ABOUT THIS EXERCISE: Copy each line below in which the word "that" occurs.

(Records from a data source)
⟨
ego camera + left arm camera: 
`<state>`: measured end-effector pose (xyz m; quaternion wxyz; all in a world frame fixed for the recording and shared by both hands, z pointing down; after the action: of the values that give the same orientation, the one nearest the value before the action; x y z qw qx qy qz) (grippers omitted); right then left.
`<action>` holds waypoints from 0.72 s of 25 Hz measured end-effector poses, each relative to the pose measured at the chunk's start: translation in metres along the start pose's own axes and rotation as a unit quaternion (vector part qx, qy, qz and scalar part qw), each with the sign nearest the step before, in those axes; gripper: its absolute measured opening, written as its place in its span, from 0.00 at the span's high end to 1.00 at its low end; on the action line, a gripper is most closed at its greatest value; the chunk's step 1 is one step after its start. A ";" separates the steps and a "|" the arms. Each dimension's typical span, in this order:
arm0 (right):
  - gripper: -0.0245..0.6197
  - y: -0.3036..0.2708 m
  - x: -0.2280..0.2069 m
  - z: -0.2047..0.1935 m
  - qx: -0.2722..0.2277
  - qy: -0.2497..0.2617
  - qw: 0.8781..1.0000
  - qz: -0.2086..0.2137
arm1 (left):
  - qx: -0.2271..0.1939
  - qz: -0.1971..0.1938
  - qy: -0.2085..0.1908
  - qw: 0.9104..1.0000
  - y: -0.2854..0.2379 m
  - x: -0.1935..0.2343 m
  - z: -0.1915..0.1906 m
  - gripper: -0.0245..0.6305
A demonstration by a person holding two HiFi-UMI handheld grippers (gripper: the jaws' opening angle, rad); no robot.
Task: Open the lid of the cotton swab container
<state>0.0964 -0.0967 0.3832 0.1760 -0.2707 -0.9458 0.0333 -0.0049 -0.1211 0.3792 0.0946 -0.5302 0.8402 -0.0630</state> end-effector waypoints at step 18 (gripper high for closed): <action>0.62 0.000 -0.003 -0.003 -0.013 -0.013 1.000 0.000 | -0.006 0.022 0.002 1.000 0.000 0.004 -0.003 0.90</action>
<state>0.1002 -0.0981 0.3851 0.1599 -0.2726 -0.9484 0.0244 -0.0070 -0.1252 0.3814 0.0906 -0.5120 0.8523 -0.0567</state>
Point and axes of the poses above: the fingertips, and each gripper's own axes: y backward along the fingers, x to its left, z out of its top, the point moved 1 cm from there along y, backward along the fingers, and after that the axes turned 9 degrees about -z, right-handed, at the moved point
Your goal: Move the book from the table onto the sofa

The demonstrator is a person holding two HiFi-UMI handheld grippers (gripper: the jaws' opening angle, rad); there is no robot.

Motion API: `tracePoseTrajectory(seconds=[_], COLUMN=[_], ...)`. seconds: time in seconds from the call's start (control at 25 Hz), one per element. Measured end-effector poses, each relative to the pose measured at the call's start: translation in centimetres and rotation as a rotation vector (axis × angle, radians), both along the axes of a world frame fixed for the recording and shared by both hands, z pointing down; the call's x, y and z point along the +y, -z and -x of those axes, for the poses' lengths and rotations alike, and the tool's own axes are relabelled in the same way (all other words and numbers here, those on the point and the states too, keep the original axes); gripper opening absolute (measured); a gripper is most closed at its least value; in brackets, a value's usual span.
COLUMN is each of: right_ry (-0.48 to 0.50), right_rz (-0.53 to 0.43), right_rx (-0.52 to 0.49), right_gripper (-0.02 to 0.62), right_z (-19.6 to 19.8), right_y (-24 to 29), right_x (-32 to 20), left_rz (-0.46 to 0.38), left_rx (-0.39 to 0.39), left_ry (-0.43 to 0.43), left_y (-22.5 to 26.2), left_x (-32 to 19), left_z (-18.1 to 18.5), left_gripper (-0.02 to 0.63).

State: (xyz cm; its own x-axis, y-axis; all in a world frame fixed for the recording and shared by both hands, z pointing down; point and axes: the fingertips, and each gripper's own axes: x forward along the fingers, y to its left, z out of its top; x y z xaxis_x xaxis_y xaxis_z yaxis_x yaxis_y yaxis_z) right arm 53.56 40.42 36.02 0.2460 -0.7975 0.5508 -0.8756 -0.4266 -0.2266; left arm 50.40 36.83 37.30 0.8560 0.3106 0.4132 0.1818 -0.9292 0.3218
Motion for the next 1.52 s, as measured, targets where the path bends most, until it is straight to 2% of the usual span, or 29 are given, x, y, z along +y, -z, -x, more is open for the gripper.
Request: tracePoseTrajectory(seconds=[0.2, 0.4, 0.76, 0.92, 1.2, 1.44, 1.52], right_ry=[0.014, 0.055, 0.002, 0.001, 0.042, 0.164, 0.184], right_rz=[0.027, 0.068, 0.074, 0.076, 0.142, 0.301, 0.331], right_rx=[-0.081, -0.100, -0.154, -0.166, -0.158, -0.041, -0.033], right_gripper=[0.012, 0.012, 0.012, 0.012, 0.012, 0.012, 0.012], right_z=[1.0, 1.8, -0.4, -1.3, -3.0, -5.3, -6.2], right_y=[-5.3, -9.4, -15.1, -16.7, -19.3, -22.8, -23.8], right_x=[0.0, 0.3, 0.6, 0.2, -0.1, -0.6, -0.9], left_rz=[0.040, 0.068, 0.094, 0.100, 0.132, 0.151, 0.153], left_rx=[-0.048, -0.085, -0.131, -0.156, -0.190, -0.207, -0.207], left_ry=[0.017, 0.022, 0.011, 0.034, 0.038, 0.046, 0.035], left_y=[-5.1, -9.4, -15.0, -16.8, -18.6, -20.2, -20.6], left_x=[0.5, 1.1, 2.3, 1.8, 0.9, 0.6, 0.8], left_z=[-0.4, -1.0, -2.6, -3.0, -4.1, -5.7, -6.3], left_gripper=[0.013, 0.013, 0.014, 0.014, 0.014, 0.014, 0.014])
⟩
SOLUTION:
`<state>`: measured end-effector pose (xyz m; quaternion wxyz; all in a world frame fixed for the recording and shared by both hands, z pointing down; after the action: of the values that give the same orientation, the one nearest the value before the action; x y z qw qx qy qz) (grippers omitted); right then left.
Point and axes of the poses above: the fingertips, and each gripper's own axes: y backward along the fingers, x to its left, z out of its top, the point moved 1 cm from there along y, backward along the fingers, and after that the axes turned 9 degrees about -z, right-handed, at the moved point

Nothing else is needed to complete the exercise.